> _Assignment_
Bring back every record exactly, except for the pictures, which stay out.

> _Data to process_
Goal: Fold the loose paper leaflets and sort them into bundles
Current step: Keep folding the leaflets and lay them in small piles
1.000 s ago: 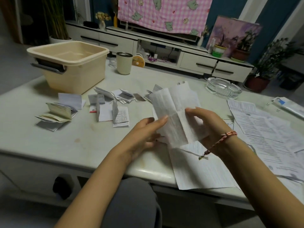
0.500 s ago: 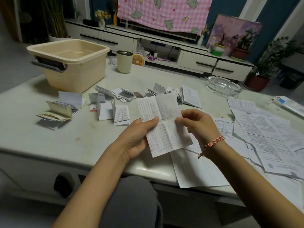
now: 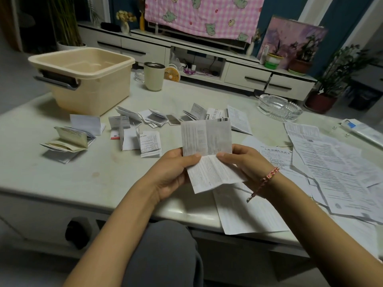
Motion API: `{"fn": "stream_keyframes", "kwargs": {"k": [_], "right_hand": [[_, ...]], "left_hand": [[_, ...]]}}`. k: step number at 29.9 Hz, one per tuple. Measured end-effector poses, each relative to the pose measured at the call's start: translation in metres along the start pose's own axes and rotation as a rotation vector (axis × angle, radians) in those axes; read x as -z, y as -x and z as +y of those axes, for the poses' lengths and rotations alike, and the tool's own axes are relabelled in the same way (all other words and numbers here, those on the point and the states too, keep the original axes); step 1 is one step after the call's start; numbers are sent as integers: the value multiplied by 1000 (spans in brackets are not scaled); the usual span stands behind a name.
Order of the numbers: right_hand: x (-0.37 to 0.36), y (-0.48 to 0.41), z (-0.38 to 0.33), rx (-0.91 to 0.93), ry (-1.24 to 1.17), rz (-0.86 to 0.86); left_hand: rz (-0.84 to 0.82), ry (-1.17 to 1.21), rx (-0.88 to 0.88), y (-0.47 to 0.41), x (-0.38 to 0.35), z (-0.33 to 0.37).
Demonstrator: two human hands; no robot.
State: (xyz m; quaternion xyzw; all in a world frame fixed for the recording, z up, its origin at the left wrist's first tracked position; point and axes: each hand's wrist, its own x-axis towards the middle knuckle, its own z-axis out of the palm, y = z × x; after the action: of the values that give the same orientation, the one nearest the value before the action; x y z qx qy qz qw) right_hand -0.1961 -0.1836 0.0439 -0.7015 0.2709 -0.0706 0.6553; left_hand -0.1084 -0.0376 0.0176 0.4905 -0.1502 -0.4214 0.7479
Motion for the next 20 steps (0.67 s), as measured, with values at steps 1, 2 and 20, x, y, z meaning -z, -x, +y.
{"fn": "stream_keyframes", "kwargs": {"k": [1,2,20], "right_hand": [[2,0,0,-1,-39,3],[2,-1,-1,6,-90,5],[-2,6,-2,173,63,18]], "left_hand": [[7,-8,1,-1,0,0],[15,-12,1,-1,1,0],[55,-241,113,2,4,-3]]}}
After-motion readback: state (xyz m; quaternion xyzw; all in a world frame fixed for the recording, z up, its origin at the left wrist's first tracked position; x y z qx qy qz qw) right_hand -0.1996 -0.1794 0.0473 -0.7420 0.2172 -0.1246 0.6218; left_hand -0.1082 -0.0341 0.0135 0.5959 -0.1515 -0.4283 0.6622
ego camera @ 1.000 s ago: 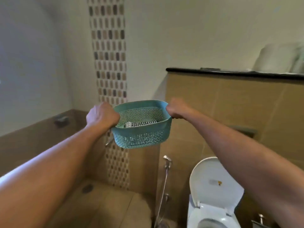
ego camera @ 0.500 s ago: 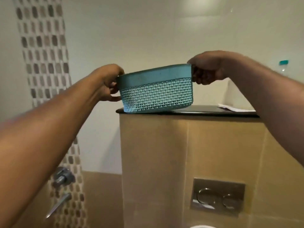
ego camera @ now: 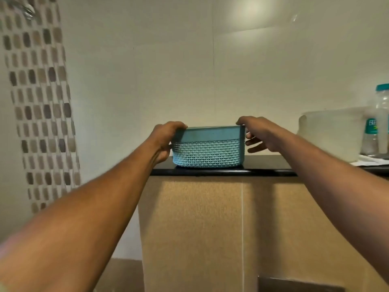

> _Answer box_
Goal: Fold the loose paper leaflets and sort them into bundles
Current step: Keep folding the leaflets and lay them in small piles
1.000 s ago: 
0.500 s ago: 
now: 
Motion API: `{"fn": "stream_keyframes", "kwargs": {"k": [_], "right_hand": [[_, ...]], "left_hand": [[_, ...]]}}`. k: step number at 29.9 Hz, one per tuple. Measured end-effector poses, each relative to the pose measured at the call's start: translation in metres along the start pose's own axes and rotation as a rotation vector (axis × angle, radians) in those axes; read x as -z, y as -x and z as +y of those axes, for the poses' lengths and rotations alike, and the tool's own axes are relabelled in the same way (all other words and numbers here, those on the point and the states too, keep the original axes); step 1 is one step after the call's start; numbers are sent as integers: the value multiplied by 1000 (spans in brackets are not scaled); the usual span stands behind a name.
Order of the numbers: right_hand: x (-0.37 to 0.36), y (-0.48 to 0.41), z (-0.38 to 0.33), rx (-0.91 to 0.93), ry (-1.24 to 1.17), rz (-0.86 to 0.86); left_hand: rz (-0.84 to 0.82), ry (-1.17 to 1.21), rx (-0.88 to 0.88), y (-0.47 to 0.41), x (-0.38 to 0.35), z (-0.33 to 0.37).
Demonstrator: two human hands; no robot.
State: (xyz m; quaternion xyzw; all in a world frame fixed for the recording, z up, its origin at the left wrist's first tracked position; point and axes: each hand's wrist, its own x-axis towards the middle knuckle, its own z-axis out of the palm, y = z × x; after the action: of the values that give the same orientation, the one nearest the value before the action; x y z qx qy qz qw) right_hand -0.1961 -0.1836 0.0439 -0.7015 0.2709 -0.0706 0.6553; left_hand -0.1084 -0.0376 0.0176 0.4905 -0.1502 -0.4214 0.7479
Motion for the next 20 steps (0.67 s), as measured, with values at steps 1, 2 and 20, x, y, z meaning -z, -x, +y.
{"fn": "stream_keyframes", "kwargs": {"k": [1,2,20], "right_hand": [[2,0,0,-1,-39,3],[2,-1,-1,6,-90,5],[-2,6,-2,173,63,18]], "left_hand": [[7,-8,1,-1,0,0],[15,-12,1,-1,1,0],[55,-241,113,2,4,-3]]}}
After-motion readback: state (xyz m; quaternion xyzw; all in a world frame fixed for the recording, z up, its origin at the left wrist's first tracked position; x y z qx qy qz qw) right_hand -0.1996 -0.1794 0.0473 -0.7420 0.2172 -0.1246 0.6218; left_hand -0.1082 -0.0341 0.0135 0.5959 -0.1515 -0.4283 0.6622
ego camera @ 1.000 s ago: 
ego camera @ 0.500 s ago: 
ego camera @ now: 

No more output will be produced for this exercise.